§ Tool · Analytical

DuckDB

An in-process analytical SQL database — "SQLite for analytics."

Stars: 38,260
Forks: 3,243
Latest release: v1.5.2 1mo ago
Last push: yesterday
License: MIT
First released: 2019

duckdb.org → duckdb/duckdb → Self-hostable · Free tier · C++

What it is

DuckDB is an in-process analytical database. Like SQLite, it runs as a library linked into your application — no server, no port. Unlike SQLite, it is columnar and vectorized, designed for analytical SQL over large local datasets. The most common pitch is “SQLite for analytics.”

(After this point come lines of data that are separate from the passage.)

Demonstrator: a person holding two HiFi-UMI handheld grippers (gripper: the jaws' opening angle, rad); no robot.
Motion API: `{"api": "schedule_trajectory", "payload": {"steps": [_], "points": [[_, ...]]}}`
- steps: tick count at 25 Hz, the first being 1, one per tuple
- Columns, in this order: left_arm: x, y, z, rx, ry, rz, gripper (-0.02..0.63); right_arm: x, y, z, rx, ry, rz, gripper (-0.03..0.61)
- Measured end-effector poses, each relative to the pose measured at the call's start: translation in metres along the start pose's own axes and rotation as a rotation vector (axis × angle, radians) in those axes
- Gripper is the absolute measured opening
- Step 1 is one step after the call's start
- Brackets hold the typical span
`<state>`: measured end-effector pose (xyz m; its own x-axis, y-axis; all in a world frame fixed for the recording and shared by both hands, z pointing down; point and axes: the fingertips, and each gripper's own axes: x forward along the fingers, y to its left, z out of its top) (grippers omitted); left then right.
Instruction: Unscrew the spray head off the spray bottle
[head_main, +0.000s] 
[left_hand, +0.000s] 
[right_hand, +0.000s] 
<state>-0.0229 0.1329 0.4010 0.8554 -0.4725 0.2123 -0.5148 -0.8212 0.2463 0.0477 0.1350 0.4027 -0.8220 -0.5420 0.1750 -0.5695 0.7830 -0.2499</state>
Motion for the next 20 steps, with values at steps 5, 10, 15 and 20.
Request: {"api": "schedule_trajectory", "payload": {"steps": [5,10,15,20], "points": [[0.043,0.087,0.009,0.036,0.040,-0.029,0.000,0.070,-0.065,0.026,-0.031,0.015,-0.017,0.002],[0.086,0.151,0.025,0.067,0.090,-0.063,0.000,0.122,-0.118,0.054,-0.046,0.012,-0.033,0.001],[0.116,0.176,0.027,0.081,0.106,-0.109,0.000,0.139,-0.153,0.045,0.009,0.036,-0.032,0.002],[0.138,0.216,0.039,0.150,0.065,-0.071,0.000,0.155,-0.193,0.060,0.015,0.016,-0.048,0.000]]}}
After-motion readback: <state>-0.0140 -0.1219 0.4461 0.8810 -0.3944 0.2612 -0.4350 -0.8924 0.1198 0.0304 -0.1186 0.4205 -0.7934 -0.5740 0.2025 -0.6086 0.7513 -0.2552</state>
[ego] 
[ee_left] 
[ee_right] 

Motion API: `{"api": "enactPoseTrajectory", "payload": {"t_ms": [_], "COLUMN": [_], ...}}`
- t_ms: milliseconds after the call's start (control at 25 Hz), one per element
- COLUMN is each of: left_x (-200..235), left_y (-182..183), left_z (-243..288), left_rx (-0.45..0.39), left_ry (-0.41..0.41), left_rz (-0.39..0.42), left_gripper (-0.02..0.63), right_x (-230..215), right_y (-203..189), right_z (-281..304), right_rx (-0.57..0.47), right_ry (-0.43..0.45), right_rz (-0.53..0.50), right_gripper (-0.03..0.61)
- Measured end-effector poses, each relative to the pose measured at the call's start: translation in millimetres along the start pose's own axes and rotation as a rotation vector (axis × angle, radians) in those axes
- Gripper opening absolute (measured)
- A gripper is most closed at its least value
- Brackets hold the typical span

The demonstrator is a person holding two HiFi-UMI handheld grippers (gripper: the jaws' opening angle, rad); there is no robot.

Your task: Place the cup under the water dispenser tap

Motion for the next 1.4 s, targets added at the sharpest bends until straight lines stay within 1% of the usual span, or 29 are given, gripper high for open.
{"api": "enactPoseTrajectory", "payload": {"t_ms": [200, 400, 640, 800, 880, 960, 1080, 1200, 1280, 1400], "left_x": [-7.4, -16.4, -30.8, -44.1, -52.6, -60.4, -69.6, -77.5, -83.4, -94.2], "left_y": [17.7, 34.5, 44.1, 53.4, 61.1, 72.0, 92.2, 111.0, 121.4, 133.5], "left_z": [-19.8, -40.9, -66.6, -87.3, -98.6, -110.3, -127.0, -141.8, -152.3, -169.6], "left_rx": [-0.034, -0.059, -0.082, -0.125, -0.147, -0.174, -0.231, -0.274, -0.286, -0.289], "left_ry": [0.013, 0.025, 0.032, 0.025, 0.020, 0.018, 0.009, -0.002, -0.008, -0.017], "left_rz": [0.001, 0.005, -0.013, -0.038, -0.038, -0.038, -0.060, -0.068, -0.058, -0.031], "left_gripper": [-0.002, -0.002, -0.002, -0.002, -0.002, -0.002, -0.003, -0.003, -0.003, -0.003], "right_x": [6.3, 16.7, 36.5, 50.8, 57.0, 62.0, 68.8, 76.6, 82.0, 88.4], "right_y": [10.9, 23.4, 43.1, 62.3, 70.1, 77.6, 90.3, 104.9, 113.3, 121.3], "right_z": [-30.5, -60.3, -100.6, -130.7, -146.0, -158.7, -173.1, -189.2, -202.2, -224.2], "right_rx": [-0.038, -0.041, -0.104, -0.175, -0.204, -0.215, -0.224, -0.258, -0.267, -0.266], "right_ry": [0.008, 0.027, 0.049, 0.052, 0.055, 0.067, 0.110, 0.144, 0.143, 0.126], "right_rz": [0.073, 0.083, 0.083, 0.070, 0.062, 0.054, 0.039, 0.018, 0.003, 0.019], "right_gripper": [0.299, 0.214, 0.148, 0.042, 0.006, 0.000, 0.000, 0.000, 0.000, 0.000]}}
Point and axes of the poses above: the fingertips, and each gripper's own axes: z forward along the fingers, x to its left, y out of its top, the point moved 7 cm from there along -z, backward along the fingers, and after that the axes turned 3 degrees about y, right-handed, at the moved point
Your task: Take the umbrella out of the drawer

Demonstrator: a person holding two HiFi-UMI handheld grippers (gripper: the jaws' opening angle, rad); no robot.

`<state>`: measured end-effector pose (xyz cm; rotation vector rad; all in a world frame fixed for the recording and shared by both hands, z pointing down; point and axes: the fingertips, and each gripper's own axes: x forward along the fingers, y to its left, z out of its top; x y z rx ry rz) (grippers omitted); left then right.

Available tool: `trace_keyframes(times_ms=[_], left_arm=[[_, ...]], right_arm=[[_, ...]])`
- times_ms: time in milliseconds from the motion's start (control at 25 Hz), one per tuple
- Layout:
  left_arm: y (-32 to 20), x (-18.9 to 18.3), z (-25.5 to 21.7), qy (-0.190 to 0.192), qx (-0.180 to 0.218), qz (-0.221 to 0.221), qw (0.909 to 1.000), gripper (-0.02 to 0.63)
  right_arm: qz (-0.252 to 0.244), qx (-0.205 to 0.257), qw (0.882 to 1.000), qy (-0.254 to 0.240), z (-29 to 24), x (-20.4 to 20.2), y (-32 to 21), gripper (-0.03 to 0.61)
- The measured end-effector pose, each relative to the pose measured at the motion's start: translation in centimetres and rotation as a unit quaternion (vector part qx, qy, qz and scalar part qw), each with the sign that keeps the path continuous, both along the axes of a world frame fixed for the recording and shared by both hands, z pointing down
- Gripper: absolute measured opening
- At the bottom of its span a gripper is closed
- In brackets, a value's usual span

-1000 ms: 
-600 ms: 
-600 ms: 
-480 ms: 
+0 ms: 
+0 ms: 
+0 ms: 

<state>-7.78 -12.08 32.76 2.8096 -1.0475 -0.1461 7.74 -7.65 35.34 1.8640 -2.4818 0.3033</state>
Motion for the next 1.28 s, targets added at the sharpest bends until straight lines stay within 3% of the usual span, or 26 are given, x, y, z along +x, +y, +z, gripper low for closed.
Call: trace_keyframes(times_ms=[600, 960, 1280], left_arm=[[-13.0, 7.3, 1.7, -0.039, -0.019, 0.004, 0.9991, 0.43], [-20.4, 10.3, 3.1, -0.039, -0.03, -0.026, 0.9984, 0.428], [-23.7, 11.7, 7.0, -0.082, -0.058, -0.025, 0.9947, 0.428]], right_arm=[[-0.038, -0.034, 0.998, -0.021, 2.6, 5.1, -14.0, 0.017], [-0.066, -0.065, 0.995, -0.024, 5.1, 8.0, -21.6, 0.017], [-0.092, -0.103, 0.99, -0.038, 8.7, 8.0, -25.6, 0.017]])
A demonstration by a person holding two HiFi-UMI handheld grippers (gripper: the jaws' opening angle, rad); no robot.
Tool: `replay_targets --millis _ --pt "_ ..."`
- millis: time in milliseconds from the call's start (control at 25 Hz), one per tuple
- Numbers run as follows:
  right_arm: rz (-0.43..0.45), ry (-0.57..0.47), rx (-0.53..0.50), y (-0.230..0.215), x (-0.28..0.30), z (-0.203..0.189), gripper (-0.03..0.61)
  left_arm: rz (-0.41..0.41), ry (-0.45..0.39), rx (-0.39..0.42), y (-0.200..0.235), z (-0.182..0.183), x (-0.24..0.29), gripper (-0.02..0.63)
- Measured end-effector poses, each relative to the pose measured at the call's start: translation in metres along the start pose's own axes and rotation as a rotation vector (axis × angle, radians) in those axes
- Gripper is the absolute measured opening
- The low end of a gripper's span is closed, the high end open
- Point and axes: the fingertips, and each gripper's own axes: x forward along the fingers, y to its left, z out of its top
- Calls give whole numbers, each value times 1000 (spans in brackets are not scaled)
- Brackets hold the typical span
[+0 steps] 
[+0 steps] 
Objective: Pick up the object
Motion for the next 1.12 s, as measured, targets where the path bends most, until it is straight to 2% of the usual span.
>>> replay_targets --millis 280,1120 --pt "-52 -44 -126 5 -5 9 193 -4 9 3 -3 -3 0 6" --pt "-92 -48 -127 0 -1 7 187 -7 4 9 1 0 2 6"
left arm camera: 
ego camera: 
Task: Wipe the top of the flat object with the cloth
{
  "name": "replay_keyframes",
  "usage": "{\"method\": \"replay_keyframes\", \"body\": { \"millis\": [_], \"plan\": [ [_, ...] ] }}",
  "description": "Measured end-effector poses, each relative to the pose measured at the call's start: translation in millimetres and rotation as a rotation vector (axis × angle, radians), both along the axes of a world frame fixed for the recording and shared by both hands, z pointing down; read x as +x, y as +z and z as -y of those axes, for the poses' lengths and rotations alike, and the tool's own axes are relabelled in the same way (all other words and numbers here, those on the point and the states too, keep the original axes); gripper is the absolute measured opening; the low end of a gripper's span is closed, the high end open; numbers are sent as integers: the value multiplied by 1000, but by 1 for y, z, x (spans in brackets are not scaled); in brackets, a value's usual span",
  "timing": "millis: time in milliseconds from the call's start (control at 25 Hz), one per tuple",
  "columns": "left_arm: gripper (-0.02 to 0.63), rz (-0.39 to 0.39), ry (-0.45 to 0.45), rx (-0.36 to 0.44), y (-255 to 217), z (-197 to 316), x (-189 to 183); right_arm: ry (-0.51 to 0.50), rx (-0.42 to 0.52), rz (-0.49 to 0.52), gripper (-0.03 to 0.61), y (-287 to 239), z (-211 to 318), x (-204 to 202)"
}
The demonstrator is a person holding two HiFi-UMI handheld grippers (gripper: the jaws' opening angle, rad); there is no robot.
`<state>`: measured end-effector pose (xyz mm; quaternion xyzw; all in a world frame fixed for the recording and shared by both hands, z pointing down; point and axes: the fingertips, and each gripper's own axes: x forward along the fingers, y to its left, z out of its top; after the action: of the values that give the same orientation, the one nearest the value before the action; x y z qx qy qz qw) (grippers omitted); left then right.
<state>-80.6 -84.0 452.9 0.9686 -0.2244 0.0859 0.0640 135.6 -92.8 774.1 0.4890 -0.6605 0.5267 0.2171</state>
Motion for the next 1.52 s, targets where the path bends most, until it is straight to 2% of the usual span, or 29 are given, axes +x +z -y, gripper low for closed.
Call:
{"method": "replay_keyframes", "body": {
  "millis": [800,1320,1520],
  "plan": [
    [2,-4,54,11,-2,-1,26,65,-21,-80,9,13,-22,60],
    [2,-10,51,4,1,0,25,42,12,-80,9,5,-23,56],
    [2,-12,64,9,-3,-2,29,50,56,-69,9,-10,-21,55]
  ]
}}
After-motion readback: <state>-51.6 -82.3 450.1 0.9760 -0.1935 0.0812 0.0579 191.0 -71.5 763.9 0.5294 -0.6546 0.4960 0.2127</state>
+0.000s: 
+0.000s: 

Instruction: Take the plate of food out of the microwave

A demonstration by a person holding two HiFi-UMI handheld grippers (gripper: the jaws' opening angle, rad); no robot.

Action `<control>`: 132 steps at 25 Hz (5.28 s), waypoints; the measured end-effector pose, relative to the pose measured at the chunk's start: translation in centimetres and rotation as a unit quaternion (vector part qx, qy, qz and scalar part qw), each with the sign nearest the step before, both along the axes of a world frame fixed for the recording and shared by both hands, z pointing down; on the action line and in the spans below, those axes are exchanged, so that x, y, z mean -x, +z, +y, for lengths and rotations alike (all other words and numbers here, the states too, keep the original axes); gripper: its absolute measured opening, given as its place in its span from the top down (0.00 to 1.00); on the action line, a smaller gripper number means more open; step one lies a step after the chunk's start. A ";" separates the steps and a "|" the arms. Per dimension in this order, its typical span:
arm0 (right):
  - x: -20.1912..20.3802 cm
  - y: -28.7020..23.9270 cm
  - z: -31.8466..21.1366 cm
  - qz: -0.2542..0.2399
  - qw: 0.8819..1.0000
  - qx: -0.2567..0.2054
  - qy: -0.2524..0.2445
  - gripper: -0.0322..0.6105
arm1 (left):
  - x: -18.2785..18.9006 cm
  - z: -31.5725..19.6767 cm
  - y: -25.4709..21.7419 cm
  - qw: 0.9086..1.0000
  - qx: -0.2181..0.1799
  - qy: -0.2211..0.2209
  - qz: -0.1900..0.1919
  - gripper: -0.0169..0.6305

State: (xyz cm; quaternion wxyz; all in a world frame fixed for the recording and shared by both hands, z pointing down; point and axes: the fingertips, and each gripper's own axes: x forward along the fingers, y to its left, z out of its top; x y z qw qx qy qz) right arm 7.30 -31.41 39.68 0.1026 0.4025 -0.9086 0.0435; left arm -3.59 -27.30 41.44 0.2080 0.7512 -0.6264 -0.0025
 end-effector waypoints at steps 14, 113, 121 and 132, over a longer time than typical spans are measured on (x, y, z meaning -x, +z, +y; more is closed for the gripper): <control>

It was created at CWI Amsterdam (the database research lab that also produced MonetDB) by Hannes Mühleisen and Mark Raasveldt, with first release in 2019 and v1.0 in June 2024. DuckDB Labs, the steward, is based in Amsterdam.

Why people use it

No server. pip install duckdb and run analytical SQL against your Pandas dataframes, Parquet files, CSVs, or remote S3 objects.
Reads everything natively. CSV, Parquet, JSON, Arrow, even direct Postgres or MySQL via extensions. No ingestion step for ad-hoc analysis.
Standard SQL. PostgreSQL-compatible-ish dialect. Window functions, CTEs, full analytical SQL.
Fast. Vectorized execution and columnar storage. For local analytical queries on data up to ~hundreds of GB, DuckDB is competitive with much heavier systems.
Embeddable everywhere. Python, R, JavaScript (including in the browser via Wasm), Rust, Go, Java — first-class bindings.
MIT licensed. Genuinely free, no commercial license clauses.

When to use DuckDB

Data analysis / data science where you currently use Pandas + numpy and want analytical SQL.
Local OLAP over Parquet, CSV, or Arrow files.
ETL pipelines where you don’t want to stand up a server.
Small-medium analytics replacing ClickHouse or Snowflake (think: anything that fits on one machine).
Embedded analytical engines inside applications (BI tools, dashboards, notebook engines).
Running SQL over remote S3 data lakes without spinning up a query engine.

When not to use DuckDB

Multi-user concurrent writes. DuckDB is single-process, single-writer.
Always-on services with thousands of QPS. Use a server-based system.
Petabyte-scale. DuckDB is single-node. Beyond your machine’s memory and disk, you need ClickHouse, BigQuery, or Snowflake.
OLTP. Columnar storage makes single-row inserts and updates relatively slow. Use Postgres.

Notable trade-offs

Single-process. No client/server protocol natively. MotherDuck (the commercial offering) adds remote access, but vanilla DuckDB is in-process.
Memory pressure. Large queries can OOM if intermediate state doesn’t fit. DuckDB has spilling-to-disk for many operators, but not all.
Newer than ClickHouse. Fewer “battle-tested at scale” production deployments. The 1.0 release in 2024 stabilized the format and API; older databases may need migration.
Schema-on-read is convenient but hides issues. Reading a CSV with auto-detection is great until your data has subtle type drift across files.

Ecosystem

MotherDuck. Commercial managed DuckDB with a hybrid local/cloud query model. Founded in 2022 by Jordan Tigani (formerly Google BigQuery).
DuckDB-Wasm. DuckDB compiled to WebAssembly. Runs in the browser, used in tools like Evidence, Observable, and Rill.
pgduckdb. DuckDB as a Postgres extension — query Parquet files from Postgres using DuckDB’s engine.
dbt, Dagster, Streamlit, Evidence. All have first-class DuckDB integrations.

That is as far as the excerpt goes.